Directions: Nothing in the data should be left out or altered when it is retyped.

Dataset content:
============================================================

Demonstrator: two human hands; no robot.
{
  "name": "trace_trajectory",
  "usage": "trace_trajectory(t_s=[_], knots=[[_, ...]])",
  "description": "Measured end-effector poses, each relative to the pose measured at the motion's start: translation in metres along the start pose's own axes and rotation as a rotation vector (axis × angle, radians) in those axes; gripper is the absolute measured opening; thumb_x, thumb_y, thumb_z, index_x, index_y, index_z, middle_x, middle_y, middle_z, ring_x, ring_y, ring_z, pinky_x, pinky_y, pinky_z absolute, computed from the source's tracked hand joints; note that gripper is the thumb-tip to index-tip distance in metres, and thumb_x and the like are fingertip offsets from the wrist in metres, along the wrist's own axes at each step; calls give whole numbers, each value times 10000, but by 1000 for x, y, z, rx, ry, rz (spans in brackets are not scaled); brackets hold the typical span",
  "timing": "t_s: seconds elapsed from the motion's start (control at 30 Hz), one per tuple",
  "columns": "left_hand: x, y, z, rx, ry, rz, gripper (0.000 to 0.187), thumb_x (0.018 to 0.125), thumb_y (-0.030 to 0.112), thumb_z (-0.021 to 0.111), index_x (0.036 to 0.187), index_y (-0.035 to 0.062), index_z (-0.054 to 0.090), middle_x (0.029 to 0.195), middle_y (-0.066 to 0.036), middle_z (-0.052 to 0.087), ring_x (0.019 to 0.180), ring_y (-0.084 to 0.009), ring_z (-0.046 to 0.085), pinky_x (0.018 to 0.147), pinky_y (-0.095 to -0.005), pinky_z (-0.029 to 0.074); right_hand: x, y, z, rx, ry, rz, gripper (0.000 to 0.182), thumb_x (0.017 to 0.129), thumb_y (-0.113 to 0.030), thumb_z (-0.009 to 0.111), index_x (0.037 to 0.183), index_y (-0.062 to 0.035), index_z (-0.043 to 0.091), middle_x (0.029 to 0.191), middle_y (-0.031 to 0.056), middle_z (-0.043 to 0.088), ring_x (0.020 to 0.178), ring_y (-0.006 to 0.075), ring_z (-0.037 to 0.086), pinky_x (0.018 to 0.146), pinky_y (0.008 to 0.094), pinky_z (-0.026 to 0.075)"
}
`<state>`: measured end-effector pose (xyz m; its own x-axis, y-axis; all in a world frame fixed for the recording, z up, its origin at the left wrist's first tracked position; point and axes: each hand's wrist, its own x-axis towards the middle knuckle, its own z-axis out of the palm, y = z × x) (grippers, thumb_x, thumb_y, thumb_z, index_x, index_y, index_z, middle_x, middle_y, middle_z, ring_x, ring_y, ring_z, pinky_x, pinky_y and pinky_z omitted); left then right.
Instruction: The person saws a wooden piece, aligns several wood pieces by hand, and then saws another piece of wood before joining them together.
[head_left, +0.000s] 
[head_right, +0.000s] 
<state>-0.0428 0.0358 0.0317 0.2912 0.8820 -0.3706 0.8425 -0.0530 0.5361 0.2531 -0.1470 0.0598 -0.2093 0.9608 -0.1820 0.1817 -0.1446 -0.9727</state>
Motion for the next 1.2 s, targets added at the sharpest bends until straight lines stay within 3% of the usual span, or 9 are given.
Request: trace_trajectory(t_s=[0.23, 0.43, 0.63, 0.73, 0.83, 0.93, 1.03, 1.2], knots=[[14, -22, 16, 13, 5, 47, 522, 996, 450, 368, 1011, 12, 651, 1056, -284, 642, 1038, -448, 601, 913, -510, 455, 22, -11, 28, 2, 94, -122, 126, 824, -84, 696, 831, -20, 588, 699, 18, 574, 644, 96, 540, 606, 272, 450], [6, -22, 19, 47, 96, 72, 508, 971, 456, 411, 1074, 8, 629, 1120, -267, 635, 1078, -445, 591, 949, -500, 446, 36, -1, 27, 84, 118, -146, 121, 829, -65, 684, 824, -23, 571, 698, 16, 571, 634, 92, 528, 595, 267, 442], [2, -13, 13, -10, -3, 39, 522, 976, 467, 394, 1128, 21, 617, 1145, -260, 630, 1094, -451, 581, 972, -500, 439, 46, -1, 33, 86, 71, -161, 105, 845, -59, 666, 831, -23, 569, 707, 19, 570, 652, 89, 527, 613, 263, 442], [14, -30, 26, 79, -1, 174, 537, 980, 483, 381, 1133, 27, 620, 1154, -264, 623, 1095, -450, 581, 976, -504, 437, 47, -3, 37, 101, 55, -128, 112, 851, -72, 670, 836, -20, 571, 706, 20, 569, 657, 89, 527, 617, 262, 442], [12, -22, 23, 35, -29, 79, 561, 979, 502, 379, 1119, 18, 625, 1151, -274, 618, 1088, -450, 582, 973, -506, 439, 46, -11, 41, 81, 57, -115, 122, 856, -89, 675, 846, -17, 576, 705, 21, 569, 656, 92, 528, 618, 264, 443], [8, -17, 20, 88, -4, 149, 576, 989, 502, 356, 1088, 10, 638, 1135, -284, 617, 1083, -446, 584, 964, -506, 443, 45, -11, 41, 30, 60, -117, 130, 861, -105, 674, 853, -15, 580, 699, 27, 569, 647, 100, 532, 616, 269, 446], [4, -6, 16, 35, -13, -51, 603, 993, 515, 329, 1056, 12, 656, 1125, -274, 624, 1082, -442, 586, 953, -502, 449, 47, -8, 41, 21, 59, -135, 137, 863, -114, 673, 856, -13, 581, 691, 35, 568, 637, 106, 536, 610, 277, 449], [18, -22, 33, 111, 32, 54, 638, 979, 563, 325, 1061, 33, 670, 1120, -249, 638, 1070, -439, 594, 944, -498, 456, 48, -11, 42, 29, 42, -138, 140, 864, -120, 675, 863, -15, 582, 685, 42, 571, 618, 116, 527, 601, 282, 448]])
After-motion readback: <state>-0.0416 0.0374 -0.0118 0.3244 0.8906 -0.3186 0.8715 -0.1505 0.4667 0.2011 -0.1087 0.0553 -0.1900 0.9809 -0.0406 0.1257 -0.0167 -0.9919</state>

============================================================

Output below:
Demonstrator: two human hands; no robot.
{
  "name": "trace_trajectory",
  "usage": "trace_trajectory(t_s=[_], knots=[[_, ...]])",
  "description": "Measured end-effector poses, each relative to the pose measured at the motion's start: translation in metres along the start pose's own axes and rotation as a rotation vector (axis × angle, radians) in those axes; gripper is the absolute measured opening; thumb_x, thumb_y, thumb_z, index_x, index_y, index_z, middle_x, middle_y, middle_z, ring_x, ring_y, ring_z, pinky_x, pinky_y, pinky_z absolute, computed from the source's tracked hand joints; note that gripper is the thumb-tip to index-tip distance in metres, and thumb_x and the like are fingertip offsets from the wrist in metres, along the wrist's own axes at each step; calls give whole numbers, each value times 10000, but by 1000 for x, y, z, rx, ry, rz (spans in brackets are not scaled); brackets hold the typical span",
  "timing": "t_s: seconds elapsed from the motion's start (control at 30 Hz), one per tuple",
  "columns": "left_hand: x, y, z, rx, ry, rz, gripper (0.000 to 0.187), thumb_x (0.018 to 0.125), thumb_y (-0.030 to 0.112), thumb_z (-0.021 to 0.111), index_x (0.036 to 0.187), index_y (-0.035 to 0.062), index_z (-0.054 to 0.090), middle_x (0.029 to 0.195), middle_y (-0.066 to 0.036), middle_z (-0.052 to 0.087), ring_x (0.019 to 0.180), ring_y (-0.084 to 0.009), ring_z (-0.046 to 0.085), pinky_x (0.018 to 0.147), pinky_y (-0.095 to -0.005), pinky_z (-0.029 to 0.074); right_hand: x, y, z, rx, ry, rz, gripper (0.000 to 0.182), thumb_x (0.017 to 0.129), thumb_y (-0.113 to 0.030), thumb_z (-0.009 to 0.111), index_x (0.037 to 0.183), index_y (-0.062 to 0.035), index_z (-0.043 to 0.091), middle_x (0.029 to 0.191), middle_y (-0.031 to 0.056), middle_z (-0.043 to 0.088), ring_x (0.020 to 0.178), ring_y (-0.006 to 0.075), ring_z (-0.037 to 0.086), pinky_x (0.018 to 0.146), pinky_y (0.008 to 0.094), pinky_z (-0.026 to 0.075)"
}
`<state>`: measured end-effector pose (xyz m; its own x-axis, y-axis; all in a world frame fixed for the recording, z up, its origin at the left wrist's first tracked position; point and axes: each hand's wrist, its own x-axis towards the middle knuckle, its own z-axis out of the palm, y = z × x) (grippers, thumb_x, thumb_y, thumb_z, index_x, index_y, index_z, middle_x, middle_y, middle_z, ring_x, ring_y, ring_z, pinky_x, pinky_y and pinky_z omitted); left then right.
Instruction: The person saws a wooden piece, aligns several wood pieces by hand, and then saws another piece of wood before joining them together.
[head_left, +0.000s] 
[head_right, +0.000s] 
<state>-0.0428 0.0358 0.0317 0.2912 0.8820 -0.3706 0.8425 -0.0530 0.5361 0.2531 -0.1470 0.0598 -0.2093 0.9608 -0.1820 0.1817 -0.1446 -0.9727</state>
Motion for the next 1.2 s, targets added at the sharpest bends until straight lines stay within 3% of the usual span, or 9 are given.
Request: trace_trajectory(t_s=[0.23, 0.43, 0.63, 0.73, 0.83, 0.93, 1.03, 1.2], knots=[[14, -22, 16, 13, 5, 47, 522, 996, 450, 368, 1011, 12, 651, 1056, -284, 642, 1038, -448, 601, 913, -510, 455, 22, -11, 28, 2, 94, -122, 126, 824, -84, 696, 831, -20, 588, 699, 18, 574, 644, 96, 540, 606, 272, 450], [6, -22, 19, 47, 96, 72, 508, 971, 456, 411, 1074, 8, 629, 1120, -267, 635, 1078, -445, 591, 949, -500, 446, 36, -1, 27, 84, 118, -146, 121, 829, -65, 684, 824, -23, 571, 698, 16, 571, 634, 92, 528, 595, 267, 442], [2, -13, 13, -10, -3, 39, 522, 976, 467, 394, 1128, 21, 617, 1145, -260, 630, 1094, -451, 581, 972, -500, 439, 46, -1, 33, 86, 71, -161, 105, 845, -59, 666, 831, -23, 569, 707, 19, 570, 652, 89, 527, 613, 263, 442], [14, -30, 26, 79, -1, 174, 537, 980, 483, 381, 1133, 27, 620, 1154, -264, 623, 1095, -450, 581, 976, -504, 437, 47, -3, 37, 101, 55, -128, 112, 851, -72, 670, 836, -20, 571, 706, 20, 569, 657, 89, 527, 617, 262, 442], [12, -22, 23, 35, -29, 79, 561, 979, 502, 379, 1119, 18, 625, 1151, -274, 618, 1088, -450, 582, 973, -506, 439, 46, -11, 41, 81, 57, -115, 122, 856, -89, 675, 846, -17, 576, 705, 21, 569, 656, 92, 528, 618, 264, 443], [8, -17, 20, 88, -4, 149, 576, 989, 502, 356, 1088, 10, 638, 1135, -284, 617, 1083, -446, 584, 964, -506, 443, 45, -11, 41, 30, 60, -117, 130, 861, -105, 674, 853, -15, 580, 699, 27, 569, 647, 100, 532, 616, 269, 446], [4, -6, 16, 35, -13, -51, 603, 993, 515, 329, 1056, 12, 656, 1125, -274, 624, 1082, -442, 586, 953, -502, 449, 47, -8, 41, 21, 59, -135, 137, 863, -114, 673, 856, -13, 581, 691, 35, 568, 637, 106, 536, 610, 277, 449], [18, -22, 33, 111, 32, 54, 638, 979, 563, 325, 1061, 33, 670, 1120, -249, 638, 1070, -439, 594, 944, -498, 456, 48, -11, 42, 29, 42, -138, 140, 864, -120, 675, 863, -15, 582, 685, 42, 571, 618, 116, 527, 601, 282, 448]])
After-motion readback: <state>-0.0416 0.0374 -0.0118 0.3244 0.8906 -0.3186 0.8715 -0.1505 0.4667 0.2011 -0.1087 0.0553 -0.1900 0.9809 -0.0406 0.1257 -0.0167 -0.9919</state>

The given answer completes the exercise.